TASK. Repeat only what runs from the line with "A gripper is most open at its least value" through the last line of the data below, both included, keeping every word as it is and leaving out the pictures.

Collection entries

────────

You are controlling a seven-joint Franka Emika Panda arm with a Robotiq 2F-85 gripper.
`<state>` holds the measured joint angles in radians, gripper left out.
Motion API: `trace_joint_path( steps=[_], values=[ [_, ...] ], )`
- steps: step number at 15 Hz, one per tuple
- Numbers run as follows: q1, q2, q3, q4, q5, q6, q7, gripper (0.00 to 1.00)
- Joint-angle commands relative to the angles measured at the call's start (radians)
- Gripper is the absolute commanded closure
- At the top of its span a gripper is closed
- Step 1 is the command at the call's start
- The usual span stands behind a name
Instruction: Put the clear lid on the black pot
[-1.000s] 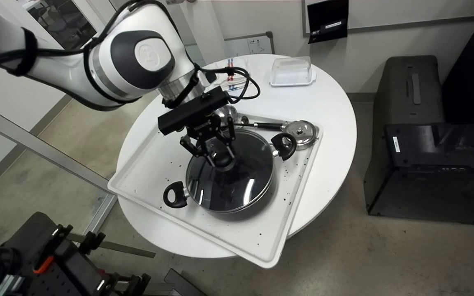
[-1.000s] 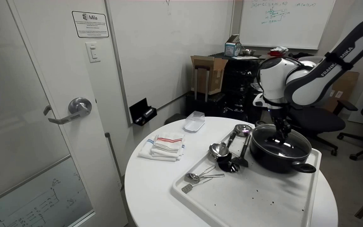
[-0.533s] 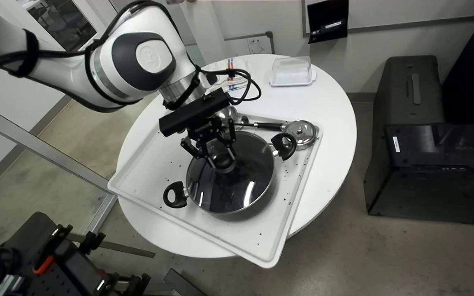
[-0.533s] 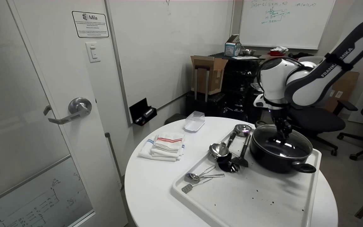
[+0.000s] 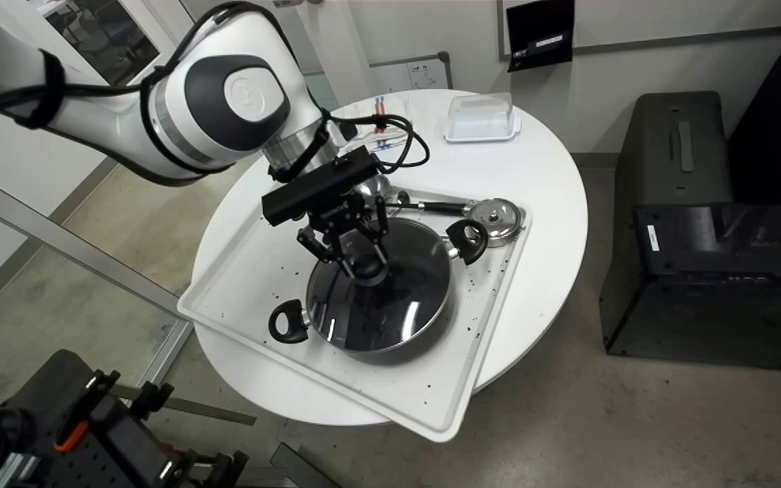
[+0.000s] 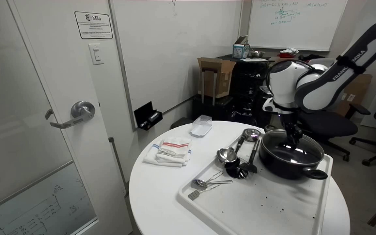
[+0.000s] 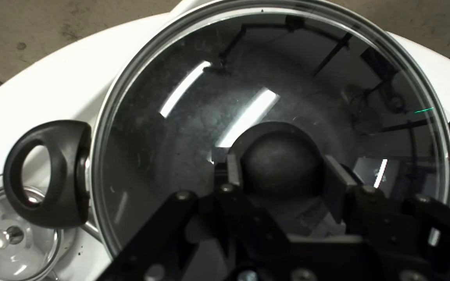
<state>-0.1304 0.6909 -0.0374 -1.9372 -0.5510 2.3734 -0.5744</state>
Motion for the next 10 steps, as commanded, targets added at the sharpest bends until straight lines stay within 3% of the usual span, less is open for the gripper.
trace_joint_path(
  steps=[1, 10],
  values=[
    [0.011, -0.007, -0.004, 0.000, 0.007, -0.013, -0.022, 0.74],
    [0.025, -0.001, 0.002, 0.002, 0.008, -0.012, -0.017, 0.74]
  ],
)
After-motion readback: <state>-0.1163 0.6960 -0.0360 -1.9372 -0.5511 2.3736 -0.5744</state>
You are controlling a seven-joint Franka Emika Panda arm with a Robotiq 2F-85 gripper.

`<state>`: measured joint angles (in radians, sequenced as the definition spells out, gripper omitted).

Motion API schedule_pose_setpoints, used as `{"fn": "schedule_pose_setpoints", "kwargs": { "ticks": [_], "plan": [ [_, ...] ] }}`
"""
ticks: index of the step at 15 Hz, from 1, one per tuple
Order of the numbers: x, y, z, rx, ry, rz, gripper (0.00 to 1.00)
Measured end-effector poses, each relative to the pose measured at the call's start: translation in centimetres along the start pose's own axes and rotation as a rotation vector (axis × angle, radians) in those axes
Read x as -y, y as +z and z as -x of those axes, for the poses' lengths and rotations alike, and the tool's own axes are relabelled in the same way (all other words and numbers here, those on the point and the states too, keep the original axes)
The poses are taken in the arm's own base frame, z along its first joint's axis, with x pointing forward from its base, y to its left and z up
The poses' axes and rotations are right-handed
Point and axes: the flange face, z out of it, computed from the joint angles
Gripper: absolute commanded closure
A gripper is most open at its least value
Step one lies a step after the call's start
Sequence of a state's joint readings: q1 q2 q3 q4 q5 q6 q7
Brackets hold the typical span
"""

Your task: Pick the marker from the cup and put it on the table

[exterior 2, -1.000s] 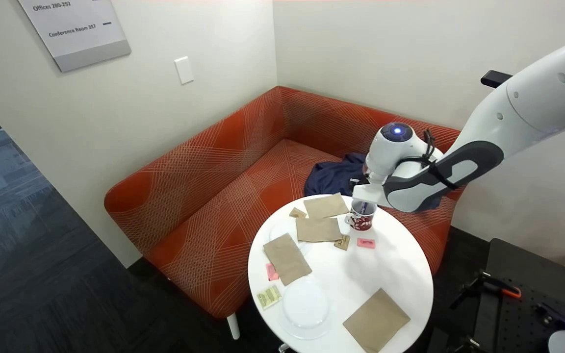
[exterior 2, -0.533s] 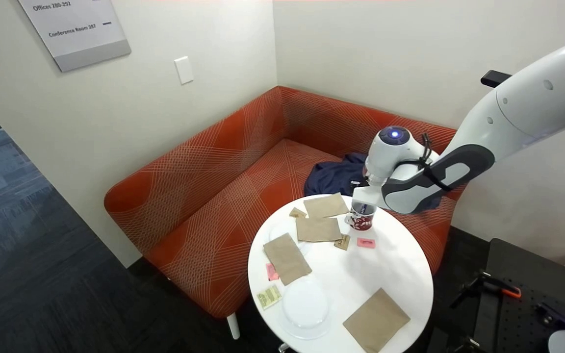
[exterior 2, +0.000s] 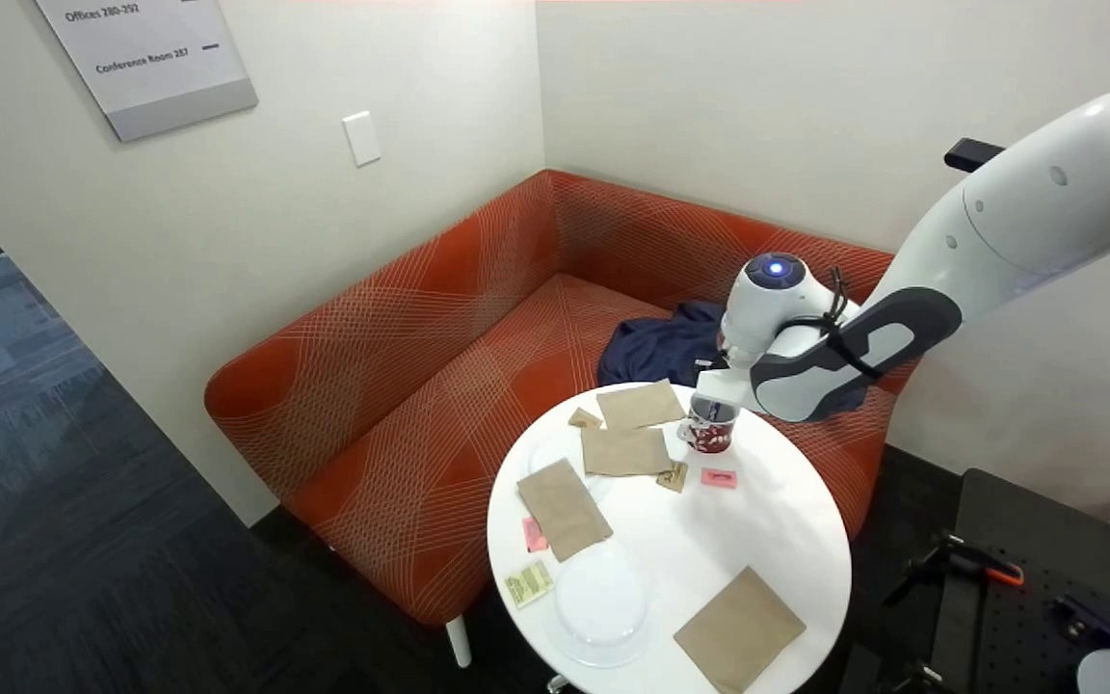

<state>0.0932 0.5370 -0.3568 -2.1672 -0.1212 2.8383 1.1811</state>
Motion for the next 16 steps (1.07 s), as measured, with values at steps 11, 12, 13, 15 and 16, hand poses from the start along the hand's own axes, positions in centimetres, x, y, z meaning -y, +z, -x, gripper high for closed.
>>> {"fn": "schedule_pose_setpoints", "kwargs": {
  "ticks": [11, 12, 13, 15, 16],
  "plan": [
    [1.1, 1.0, -0.4, 0.004, 0.005, 0.026, 0.48],
    [1.2, 1.0, -0.4, 0.004, 0.005, 0.027, 0.49],
    [1.3, 1.1, -0.4, 0.004, 0.004, 0.029, 0.49],
    [1.5, 1.2, -0.5, 0.005, 0.003, 0.036, 0.49],
    [1.5, 1.3, -0.5, 0.006, 0.003, 0.041, 0.49]
  ]
}}
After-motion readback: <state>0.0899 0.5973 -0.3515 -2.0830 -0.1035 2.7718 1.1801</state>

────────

SOLUTION TO THE EXERCISE.
A gripper is most open at its least value
Step one lies a step after the call's start
Sequence of a state's joint readings: q1 q2 q3 q4 q5 q6 q7
Brackets hold the typical span
"""

Your task: Pick the marker from the cup and put it on the table

[exterior 2, -1.000s] 
[exterior 2, -0.533s] 
[exterior 2, +0.000s] 

<state>0.0932 0.5370 -0.3568 -2.1672 -0.1212 2.8383 1.1811</state>
Motion for the next 16 steps (1.07 s), as measured, with values at steps 11, 12, 13, 15 and 16, hand poses from the start along the hand's own axes, positions in centimetres, x, y, z meaning -y, +z, -x, gripper high for closed.
>>> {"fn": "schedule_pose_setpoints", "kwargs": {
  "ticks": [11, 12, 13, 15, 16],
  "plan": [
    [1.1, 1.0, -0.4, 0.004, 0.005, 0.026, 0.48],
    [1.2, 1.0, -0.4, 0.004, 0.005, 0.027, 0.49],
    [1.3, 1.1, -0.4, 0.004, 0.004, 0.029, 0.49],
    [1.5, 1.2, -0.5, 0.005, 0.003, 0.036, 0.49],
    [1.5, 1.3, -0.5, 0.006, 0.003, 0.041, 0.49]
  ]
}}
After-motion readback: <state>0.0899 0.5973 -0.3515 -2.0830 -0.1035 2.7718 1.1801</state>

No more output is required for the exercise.